Magnetic resonance imaging MRI does not expose patients to ionizing radiation; however, disadvantages include relative high cost and reduced accessibility, limitations in claustrophobic patients and patients with pace makers, as well as the in vivo models of inflammation to sedate children who cannot remain stationary for the duration of the exam [ 910 ].
Ultrasound is a cross sectional imaging modality routinely used for bowel imaging in pediatric and adult patients with appropriate acoustic windows [ 1112 in vivo models of inflammation.
While ultrasound is widely available does not expose patients to ionizing radiation, experienced sonographers are required to reduce variability in accuracy for identifying disease location and severity [ 11 ]. Ultrasound molecular imaging utilizes micron-sized, gas filled contrast microbubbles MB that are modified to bind proteins on vascular endothelial cells that are upregulated in various disease processes including inflammation [ 13 ].
One of the hallmarks of IBD is the recruitment of large numbers of immune cells into active sites of inflammation within the bowel [ 14 ]. In order for immune cells to traffic into these sites, they have to first exit circulation.

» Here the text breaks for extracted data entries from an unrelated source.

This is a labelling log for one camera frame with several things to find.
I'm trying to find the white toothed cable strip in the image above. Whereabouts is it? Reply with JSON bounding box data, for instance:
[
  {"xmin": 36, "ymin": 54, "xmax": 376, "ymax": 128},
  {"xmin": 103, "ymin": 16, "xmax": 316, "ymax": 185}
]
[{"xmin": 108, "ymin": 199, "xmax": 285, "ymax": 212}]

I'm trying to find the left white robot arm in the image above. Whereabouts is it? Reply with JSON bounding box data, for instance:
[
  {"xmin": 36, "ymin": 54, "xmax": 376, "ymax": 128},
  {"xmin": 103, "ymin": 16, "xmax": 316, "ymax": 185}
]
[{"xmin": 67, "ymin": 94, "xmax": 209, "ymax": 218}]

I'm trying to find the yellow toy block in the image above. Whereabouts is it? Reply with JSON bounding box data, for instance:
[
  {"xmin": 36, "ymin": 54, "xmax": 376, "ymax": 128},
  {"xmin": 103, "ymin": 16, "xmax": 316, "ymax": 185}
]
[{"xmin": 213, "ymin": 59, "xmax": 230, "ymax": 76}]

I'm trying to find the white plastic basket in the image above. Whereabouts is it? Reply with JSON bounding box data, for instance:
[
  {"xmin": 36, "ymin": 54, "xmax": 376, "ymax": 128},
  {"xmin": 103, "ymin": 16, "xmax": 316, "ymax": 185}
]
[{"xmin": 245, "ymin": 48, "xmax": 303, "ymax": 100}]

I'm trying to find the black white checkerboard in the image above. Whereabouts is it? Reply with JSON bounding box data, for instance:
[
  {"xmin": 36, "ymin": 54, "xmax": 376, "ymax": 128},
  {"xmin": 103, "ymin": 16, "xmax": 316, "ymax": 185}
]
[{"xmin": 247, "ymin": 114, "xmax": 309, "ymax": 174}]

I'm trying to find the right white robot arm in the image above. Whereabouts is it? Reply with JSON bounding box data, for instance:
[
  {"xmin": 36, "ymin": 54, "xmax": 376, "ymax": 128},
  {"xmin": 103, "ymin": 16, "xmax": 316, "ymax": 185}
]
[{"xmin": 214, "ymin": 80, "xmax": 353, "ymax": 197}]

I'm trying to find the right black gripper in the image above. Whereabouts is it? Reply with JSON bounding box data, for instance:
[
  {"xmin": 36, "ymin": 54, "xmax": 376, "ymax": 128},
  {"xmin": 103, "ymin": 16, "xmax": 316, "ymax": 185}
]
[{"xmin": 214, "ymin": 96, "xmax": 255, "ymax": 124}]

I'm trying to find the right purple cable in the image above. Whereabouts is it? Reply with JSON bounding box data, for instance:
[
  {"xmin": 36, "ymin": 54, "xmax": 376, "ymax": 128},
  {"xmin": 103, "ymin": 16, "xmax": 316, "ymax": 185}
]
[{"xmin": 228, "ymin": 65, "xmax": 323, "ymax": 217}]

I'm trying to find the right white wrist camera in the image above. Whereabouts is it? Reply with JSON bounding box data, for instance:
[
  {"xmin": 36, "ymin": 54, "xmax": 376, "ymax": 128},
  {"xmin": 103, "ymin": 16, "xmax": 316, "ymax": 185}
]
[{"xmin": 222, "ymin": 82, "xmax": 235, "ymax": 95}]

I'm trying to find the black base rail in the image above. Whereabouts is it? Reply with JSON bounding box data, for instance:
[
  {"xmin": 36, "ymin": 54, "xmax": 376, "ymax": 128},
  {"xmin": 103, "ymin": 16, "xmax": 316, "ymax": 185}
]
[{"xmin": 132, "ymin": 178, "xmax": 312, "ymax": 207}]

This extravasation is accomplished through a complex set of interactions in vivo models of inflammation the trafficking immune cells and adhesion proteins expressed on the surface of vascular endothelial cells which allow for rolling, adhesion, and eventual transendothelial migration [ 15 ].
Of particular importance to leukocyte rolling are the adhesion proteins P- and E-selectin.
Both selectins share the same ligand, PSGL-1, which is expressed on the surface of trafficking leukocytes. The interaction of P- and E-selectin with PSGL-1 slows down the in vivo models of inflammation leukocytes enough to allow for interaction with surface-bound chemokines on the endothelial cells, and initiation of firm adhesion [ 15 ].
In Vivo Models of Inflammatory Bowel Disease and Colitis-Associated Cancer. - PubMed - NCBI
Ultrasound molecular imaging can take advantage of this inflammatory mechanism by using MB that contain PSGL-1 [ 1617 ]. Previous studies have shown that selectin targeted ultrasound imaging allows accurate and objective assessment of inflammation in acute murine models of colitis; however, inflammation in these mice was initiated de novo in normal colons [ 1718 ].
In contrast, patients with IBD often present with acute inflammatory exacerbations in regions that were in vivo models of inflammation in a clinically quiescent chronic inflammation state.
The ability to identify and accurately monitor treatment response in regions of acute inflammation has important implications for the clinical management of patients with IBD.